Smriti: To begin with please highlight the data following the FDA approval of Evkeeza (Evinacumab-DGNB).

Boaz Hirshberg: Despite treatment with other lipid-lowering therapies, children entered the Phase 3 trial with an average LDL-C level of 264 mg/dL, more than twice the target (<110 mg/dL) for pediatric patients with HoFH. With the addition of Evkeeza, children were able to reduce their LDL-C by 48% at week 24 on average, meeting the trial’s primary endpoint. Significant reductions were also observed in other key secondary endpoints including levels of apolipoprotein B (ApoB), non-high-density lipoprotein cholesterol (non-HDL-C) and total cholesterol.

The safety profile of Evkeeza observed in these patients (n=20) was consistent with the safety profile observed in adults and pediatric patients aged 12 years and older, with the additional adverse reaction of fatigue. Fatigue was reported in 3 (15%) patients. The most common adverse events (AEs) occurring in >15% of patients were COVID-19 (n=15), pyrexia (n=5), headache (n=4), throat pain (oropharyngeal pain, n=4) as well as upper abdominal pain, diarrhea, vomiting, fatigue, nasopharyngitis, rhinitis and cough (all n=3). Most reported AEs were mild or moderate, and none led to study discontinuation.

Smriti: Shed some light on the study design of Pivotal Pediatric Trial evaluating Evkeeza.

Boaz Hirshberg: The three-part, single-arm, open-label trial evaluated Evkeeza added to other lipid-lowering therapies in pediatric patients with HoFH aged 5 to 11 years. Part A (n=6) was a Phase 1b trial designed to assess the pharmacokinetics (PK), safety and tolerability of Evkeeza. Part B (n=14) evaluated the efficacy of Evkeeza during a 24-week treatment period and enrolled patients with an average age of 9 years. Among them, 86% were on statins, 93% were on ezetimibe, 50% were on LDL apheresis and 14% were on lomitapide. Patients received Evkeeza 15 mg/kg every four weeks delivered intravenously alongside their lipid-lowering treatment regimen. The primary endpoint was change in LDL-C at week 24. Secondary endpoints included the effect of Evkeeza on other lipid parameters (i.e., apolipoprotein B, non-high-density lipoprotein cholesterol, lipoprotein[a] and total cholesterol), efficacy by mutation status, safety and tolerability, immunogenicity and PK.

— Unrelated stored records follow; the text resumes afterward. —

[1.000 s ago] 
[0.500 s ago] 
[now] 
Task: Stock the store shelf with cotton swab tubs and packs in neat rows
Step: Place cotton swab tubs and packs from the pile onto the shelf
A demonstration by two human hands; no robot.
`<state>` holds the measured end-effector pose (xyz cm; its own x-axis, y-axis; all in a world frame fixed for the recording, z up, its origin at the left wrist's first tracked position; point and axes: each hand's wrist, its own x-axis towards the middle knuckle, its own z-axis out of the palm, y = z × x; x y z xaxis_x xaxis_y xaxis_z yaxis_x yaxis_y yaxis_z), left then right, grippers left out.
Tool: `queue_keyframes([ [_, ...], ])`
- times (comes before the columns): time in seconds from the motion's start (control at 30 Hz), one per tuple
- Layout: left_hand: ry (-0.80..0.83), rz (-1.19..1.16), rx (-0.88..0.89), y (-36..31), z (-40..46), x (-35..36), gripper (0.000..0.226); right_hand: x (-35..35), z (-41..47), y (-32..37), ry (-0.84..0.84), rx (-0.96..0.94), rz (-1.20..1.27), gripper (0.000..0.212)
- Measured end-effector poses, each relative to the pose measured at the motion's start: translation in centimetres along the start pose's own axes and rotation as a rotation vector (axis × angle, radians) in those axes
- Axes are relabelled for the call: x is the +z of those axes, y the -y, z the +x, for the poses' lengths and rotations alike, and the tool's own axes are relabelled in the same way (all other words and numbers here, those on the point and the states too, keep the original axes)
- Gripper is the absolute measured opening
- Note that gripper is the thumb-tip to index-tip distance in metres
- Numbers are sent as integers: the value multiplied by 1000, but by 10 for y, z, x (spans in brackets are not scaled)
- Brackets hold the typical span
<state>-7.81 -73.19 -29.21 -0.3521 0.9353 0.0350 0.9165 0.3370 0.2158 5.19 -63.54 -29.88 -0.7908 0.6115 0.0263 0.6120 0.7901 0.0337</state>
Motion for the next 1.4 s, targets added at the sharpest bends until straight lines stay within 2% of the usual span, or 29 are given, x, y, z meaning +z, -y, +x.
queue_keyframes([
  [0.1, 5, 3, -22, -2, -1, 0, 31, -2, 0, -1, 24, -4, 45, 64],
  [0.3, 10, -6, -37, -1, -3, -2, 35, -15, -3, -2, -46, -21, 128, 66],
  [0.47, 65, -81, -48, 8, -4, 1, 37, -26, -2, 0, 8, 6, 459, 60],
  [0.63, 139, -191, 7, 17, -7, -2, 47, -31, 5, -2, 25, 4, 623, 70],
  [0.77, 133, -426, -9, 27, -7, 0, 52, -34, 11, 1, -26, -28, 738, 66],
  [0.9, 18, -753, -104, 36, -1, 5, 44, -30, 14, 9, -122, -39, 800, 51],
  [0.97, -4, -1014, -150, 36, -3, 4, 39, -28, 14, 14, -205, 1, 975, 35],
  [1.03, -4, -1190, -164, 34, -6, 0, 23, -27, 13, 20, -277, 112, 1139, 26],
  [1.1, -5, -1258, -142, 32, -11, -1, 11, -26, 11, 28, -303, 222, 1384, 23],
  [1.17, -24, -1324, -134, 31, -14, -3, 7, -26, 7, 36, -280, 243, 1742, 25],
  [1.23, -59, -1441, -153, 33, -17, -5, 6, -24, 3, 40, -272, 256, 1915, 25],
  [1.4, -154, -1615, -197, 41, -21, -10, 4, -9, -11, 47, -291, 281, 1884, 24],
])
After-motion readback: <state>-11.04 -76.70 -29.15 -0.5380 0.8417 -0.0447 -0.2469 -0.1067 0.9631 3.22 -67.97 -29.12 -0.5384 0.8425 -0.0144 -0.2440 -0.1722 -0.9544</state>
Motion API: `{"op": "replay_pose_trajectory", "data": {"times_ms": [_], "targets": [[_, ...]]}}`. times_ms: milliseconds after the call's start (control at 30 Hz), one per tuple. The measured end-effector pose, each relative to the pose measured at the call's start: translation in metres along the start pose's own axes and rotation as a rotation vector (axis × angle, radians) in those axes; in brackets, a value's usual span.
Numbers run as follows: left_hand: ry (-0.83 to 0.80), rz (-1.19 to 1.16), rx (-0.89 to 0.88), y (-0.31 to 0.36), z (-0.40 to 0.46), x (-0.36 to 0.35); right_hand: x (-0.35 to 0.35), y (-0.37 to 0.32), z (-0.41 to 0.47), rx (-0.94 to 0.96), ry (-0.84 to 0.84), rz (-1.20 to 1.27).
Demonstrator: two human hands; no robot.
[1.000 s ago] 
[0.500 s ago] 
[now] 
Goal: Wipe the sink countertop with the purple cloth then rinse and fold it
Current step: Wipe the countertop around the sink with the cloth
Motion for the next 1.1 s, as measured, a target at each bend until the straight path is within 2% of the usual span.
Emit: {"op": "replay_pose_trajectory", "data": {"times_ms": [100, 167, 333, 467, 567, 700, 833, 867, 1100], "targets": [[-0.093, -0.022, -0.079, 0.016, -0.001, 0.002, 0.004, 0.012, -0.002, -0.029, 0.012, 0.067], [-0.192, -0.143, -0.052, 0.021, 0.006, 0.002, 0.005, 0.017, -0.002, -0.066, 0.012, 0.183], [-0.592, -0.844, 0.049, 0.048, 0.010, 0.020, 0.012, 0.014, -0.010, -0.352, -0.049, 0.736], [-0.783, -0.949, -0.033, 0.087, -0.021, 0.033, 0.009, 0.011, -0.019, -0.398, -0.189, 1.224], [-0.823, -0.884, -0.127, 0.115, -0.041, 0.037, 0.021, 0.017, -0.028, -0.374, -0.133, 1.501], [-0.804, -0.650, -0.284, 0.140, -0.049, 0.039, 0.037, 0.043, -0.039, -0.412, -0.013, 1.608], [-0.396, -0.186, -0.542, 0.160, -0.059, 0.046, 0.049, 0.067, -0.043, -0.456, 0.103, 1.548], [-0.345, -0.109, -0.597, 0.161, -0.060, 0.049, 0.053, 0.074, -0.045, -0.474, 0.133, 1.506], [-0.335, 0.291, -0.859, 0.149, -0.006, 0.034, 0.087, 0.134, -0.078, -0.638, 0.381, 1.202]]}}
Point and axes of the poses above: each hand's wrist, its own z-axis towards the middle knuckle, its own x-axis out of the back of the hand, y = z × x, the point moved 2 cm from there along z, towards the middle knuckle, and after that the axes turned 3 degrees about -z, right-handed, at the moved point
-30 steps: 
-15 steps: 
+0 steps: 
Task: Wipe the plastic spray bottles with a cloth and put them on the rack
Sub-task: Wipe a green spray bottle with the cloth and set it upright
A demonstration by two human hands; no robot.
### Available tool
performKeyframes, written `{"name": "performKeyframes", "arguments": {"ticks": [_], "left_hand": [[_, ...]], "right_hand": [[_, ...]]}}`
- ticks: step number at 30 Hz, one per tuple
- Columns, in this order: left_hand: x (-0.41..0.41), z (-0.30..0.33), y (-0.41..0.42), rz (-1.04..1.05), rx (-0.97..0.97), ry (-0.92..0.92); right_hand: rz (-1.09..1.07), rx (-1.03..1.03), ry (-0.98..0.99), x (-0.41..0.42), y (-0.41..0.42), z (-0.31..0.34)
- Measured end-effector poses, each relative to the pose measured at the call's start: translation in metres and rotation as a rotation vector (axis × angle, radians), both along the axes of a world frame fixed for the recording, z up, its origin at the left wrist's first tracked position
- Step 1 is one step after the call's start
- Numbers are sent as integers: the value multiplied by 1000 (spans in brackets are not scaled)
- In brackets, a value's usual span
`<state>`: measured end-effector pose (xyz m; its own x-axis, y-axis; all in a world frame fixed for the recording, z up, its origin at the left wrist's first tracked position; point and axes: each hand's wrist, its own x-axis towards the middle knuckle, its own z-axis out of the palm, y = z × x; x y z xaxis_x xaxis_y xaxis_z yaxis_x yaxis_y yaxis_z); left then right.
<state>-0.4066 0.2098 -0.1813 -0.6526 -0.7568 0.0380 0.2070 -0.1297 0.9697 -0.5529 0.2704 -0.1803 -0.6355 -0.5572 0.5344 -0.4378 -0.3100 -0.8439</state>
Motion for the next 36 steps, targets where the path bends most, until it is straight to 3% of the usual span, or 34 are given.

Smriti: Brief our readers about Homozygous Familial Hypercholesterolemia (HoFH). How does the company plan to create awareness about the disease?

Boaz Hirshberg: HoFH is an ultra-rare inherited condition that affects approximately 1,300 people in the U.S. and is the most severe form of familial hypercholesterolemia (FH). HoFH occurs when two copies of the FH-causing genes are inherited, one from each parent, resulting in dangerously high levels (usually >400 mg/dL) of LDL-C. Those living with HoFH are at risk for premature atherosclerotic disease and cardiac events even in their teenage years. Because many patients are not diagnosed, or are only diagnosed later in life, it is important to create awareness about the risks and burden associated with this disease.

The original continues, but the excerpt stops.